*WHAT NEEDS TO BE DONE*. When you reach the line containing "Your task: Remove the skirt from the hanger", repeat that line and each one after it exactly until the records end, leaving out pictures.

*RECORDS SHOWN*.
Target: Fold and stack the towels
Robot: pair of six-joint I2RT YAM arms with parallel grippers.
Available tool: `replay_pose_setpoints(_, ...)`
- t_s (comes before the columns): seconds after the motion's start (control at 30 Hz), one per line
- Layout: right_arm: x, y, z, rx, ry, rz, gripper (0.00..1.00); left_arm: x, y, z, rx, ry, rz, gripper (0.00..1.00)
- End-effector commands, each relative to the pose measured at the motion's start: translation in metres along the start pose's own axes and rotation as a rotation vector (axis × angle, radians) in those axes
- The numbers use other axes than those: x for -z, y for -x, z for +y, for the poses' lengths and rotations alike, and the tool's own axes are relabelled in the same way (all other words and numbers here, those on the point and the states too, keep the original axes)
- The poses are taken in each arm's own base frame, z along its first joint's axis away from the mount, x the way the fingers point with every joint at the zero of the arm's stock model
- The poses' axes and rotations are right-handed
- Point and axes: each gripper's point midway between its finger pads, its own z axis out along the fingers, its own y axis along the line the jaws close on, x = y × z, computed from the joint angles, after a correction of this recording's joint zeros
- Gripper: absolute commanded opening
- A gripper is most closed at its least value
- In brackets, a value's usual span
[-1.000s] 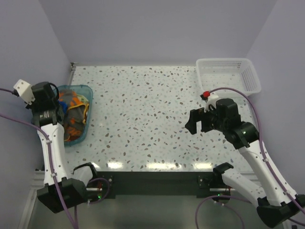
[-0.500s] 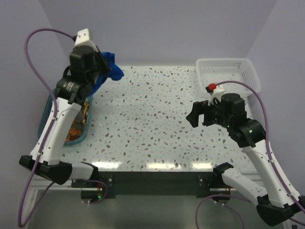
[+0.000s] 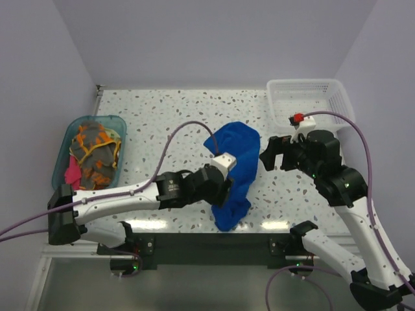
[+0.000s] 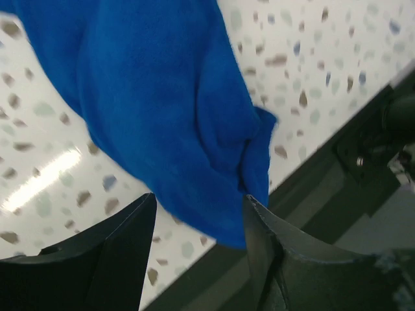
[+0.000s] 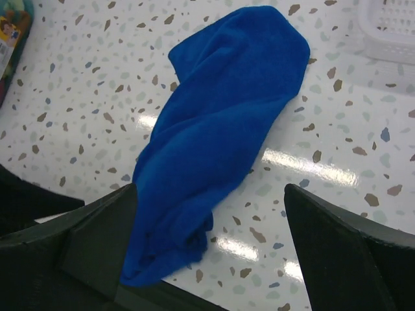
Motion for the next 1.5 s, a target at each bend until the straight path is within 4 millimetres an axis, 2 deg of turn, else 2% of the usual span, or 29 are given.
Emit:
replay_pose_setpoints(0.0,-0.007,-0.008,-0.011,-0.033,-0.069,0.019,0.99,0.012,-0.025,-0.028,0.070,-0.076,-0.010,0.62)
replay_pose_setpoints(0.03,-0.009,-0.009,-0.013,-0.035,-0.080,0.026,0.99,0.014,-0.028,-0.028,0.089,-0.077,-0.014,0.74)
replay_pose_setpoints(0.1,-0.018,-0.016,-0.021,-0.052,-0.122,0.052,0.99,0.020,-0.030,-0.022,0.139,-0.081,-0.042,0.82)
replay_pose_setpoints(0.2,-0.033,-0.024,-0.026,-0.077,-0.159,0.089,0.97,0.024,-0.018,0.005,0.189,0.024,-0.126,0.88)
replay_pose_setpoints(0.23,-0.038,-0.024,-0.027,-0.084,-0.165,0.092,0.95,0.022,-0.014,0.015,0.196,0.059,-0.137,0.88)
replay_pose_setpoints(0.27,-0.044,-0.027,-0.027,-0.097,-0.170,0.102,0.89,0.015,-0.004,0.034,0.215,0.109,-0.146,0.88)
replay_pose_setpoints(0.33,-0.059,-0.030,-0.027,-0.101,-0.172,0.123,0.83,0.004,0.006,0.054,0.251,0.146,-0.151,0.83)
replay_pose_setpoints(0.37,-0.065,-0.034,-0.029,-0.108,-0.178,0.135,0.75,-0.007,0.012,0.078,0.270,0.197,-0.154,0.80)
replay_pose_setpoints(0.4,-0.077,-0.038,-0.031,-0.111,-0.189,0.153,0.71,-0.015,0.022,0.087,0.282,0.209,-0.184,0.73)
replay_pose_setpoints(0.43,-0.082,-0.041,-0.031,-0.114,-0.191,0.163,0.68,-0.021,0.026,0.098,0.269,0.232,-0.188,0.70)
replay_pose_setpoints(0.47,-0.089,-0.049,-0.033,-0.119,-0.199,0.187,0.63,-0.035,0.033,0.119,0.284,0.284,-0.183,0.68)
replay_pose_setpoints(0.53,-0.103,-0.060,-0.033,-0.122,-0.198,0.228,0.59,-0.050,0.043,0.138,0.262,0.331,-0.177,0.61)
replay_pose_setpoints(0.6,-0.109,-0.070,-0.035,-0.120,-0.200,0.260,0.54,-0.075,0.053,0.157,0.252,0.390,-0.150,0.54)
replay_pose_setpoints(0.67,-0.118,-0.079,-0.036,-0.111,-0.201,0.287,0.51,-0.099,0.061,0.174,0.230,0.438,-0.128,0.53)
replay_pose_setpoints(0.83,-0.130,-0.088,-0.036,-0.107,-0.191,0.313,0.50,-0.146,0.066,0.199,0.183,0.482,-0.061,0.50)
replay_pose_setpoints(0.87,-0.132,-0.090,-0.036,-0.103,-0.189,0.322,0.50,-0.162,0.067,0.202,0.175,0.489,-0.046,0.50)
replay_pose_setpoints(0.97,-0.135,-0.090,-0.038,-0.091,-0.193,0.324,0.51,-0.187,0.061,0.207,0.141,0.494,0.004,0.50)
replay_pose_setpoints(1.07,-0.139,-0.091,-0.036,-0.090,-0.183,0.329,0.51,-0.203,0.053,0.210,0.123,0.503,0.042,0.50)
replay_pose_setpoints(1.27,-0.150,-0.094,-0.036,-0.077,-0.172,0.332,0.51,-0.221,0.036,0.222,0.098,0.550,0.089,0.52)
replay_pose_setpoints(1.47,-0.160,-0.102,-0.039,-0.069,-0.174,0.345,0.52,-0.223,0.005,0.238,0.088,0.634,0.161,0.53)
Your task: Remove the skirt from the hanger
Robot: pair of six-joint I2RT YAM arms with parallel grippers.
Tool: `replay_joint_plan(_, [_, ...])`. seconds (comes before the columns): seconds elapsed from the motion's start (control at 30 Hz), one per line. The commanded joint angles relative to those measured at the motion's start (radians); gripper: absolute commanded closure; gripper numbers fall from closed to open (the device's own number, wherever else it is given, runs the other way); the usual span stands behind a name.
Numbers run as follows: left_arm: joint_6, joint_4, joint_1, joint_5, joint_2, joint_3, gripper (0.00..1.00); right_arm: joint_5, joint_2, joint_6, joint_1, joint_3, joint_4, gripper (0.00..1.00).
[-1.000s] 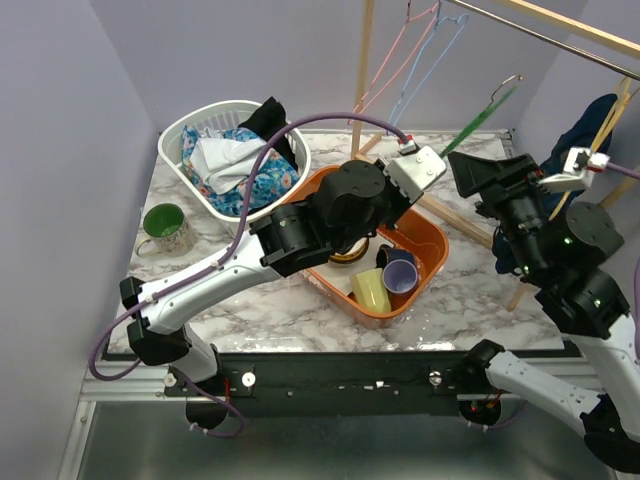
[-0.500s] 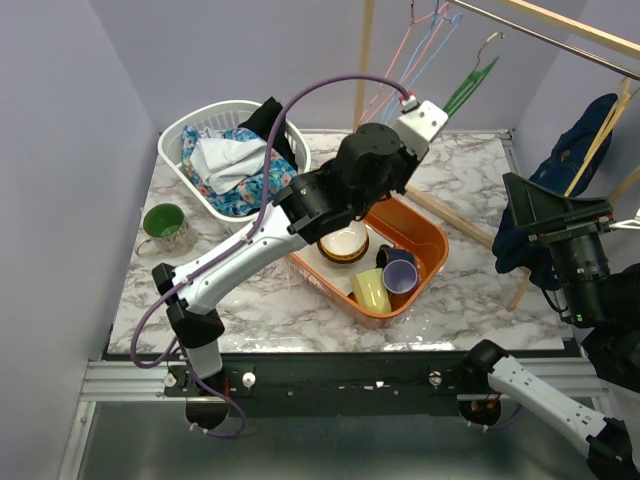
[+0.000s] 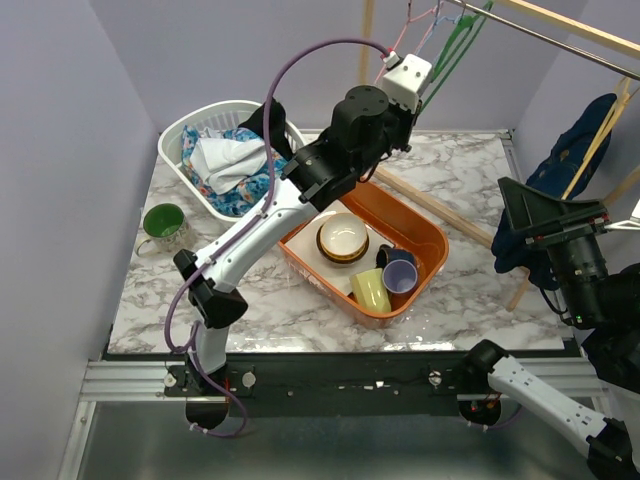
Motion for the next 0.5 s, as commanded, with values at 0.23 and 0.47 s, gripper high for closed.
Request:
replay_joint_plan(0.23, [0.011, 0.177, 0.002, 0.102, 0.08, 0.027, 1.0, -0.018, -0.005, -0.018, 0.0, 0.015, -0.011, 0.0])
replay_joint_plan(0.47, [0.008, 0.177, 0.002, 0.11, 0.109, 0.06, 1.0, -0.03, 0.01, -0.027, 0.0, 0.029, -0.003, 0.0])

*ANSWER BOX*.
Your task: Remove the skirt from the hanger
Robot: pair of six-joint I2RT YAM arms with parallel grippers.
Tool: `replay_joint_plan(_, [_, ...])`. seconds (comes before the columns): seconds elapsed from the motion's start (control at 30 Hz), one per line. The commanded joint angles relative to those measured at the motion's start (radians); gripper: absolute commanded closure; gripper numbers fall from closed to open (the device's own number, wherever else it is given, runs the other way); the usual span stands behind a name.
Numbers run as follows: left_arm: joint_6, joint_4, joint_1, joint_5, joint_2, joint_3, gripper (0.00..1.00); right_arm: joint_5, joint_2, joint_6, joint_1, joint_3, joint_4, gripper (0.00..1.00).
[-1.000s] 
[-0.500s] 
[+0.000s] 
Motion for the next 0.5 s, as commanded, with values at 0.23 and 0.47 s, gripper high for closed.
Request:
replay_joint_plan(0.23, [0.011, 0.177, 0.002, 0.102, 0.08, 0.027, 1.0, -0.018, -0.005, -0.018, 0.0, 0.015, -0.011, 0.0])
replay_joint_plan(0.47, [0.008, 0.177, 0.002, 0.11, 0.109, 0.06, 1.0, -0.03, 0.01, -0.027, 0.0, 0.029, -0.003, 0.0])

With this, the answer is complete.